Dear God, Not the Dairy Queen

The Dairy Queen in my neighborhood is closing.  

This is not a tragedy of epic proportions – except for my neighborhood where everybody gathers year round for a soft serve.  And I mean everybody: every age, color, language, and economic class.  There’s even a homeless man who sits just off the property who depends on neighbors to ply him with DQ hotdogs and Blizzards.

The truth of the matter is that:

  • DQ is not even real ice cream.  It contains milkfat, sugar, corn syrup, whey, mono and diglycerides, artificial flavor, guar gum, polysorbate 80, carrageenan, and vitamin A palmitate which is a retinoid.  Retinoids are in the creams that reduce wrinkles, so the good news is that a cone of vanilla soft serve could be good for your skin. (Every day’s a school day.)
  • Our particular DQ hasn’t served chocolate for a while because the chocolate machine is irreparably broken.
  • The building – though classic – looks like it could collapse at any moment.  The property tends to have multiple napkins and cups littering the parking lot.

But it’s our Dairy Queen.  And it hurts.  I’ve only lived here for 16 months but I am in shock.  It’s not that I event went to DQ more than a handful of times.  But I always knew it was there just in case.

My Dairy Queen’s demise comes down to money.  The actual land – just 0.3 acres – was sold less than a year ago for $1.05 million.  There’s a cute new wine bar just behind it which is already packed every night.  Chances are this DQ will be replaced by something cooler and more expensive. But it’s been important because it’s one of the increasingly few non-hipster spots in the neighborhood.

This is what it should feel like to lose a neighborhood church.  Maybe we’ve participated just a handful of times.  But we knew it would be there if we ever needed it.  “Everybody” was there at one time or another.

Unfortunately, many people see our neighborhood churches as disposable – sometimes for good reasons:

  • Some of the ingredients of our churches are fake.  We say we love everybody, but only if they fall within our norms for what is moral/appropriate/Christian.  We say we want to love our neighbors.  But our love is often transactional.
  • We refuse to invest in what will serve our community.
  • We have so much deferred maintenance on our properties that the classrooms are not safe and the roof might actually cave in.

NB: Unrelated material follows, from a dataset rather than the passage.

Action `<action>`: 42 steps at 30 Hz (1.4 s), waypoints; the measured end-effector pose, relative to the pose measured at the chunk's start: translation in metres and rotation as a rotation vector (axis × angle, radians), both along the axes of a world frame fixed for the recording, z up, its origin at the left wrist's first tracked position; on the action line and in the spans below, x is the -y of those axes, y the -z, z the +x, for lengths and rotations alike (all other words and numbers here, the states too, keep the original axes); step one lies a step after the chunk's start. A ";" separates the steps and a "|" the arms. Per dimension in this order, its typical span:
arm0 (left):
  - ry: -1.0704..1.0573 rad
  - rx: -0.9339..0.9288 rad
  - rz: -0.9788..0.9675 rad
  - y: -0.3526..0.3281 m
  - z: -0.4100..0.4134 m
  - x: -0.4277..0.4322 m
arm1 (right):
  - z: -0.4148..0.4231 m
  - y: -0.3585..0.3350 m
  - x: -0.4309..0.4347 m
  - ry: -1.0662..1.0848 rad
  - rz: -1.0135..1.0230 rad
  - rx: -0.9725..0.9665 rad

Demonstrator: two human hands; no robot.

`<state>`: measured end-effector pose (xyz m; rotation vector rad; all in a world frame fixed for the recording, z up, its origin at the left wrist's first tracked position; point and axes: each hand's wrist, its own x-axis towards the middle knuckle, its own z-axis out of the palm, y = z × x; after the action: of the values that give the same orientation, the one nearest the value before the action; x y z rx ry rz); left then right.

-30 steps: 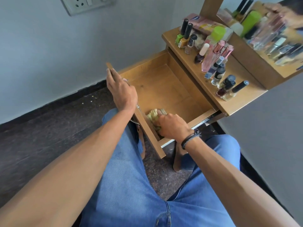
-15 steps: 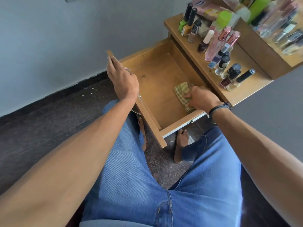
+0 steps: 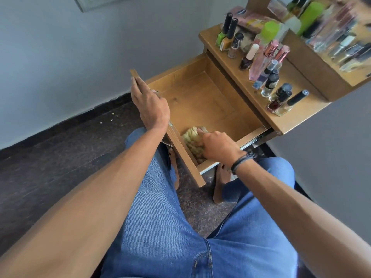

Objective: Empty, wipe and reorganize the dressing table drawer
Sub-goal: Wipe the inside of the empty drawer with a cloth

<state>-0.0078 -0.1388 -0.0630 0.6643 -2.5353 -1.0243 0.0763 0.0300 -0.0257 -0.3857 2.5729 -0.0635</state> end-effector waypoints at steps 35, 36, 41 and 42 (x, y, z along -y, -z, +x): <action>-0.010 -0.024 0.046 0.001 0.005 -0.001 | -0.102 0.062 0.060 -0.019 -0.235 -0.092; -0.009 -0.022 0.045 0.000 0.004 -0.001 | -0.107 0.061 0.053 -0.038 -0.221 -0.084; -0.017 0.001 0.073 -0.004 0.004 -0.002 | -0.146 0.045 0.011 0.037 -0.199 -0.154; -0.011 0.002 0.074 -0.004 0.005 -0.002 | -0.152 0.044 0.000 0.065 -0.203 -0.177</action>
<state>-0.0027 -0.1368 -0.0586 0.6987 -2.5026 -1.1193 -0.0759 0.0300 -0.0701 -0.3974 2.7629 -0.3301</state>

It’s often asked by church consultants: who would notice if your church disappeared – beyond your members?  Most of our congregations are invisible in the community and not because their buildings don’t have good signage.

This DQ will be terribly missed because it’s where all kinds of folks gathered and enjoyed each others company and were fed something timeless.  How many of our churches can say this?

I hope that – increasingly – all our congregations can say this.

Image of my Dairy Queen in East Charlotte, NC.

One response to “Dear God, Not the Dairy Queen

  1. Rev. Denise D Pass

    I feel your pain. I LOVE DQ vanilla cones and treat myself regularly. And it is definitely one of those places that I expect to always be around at my convenience.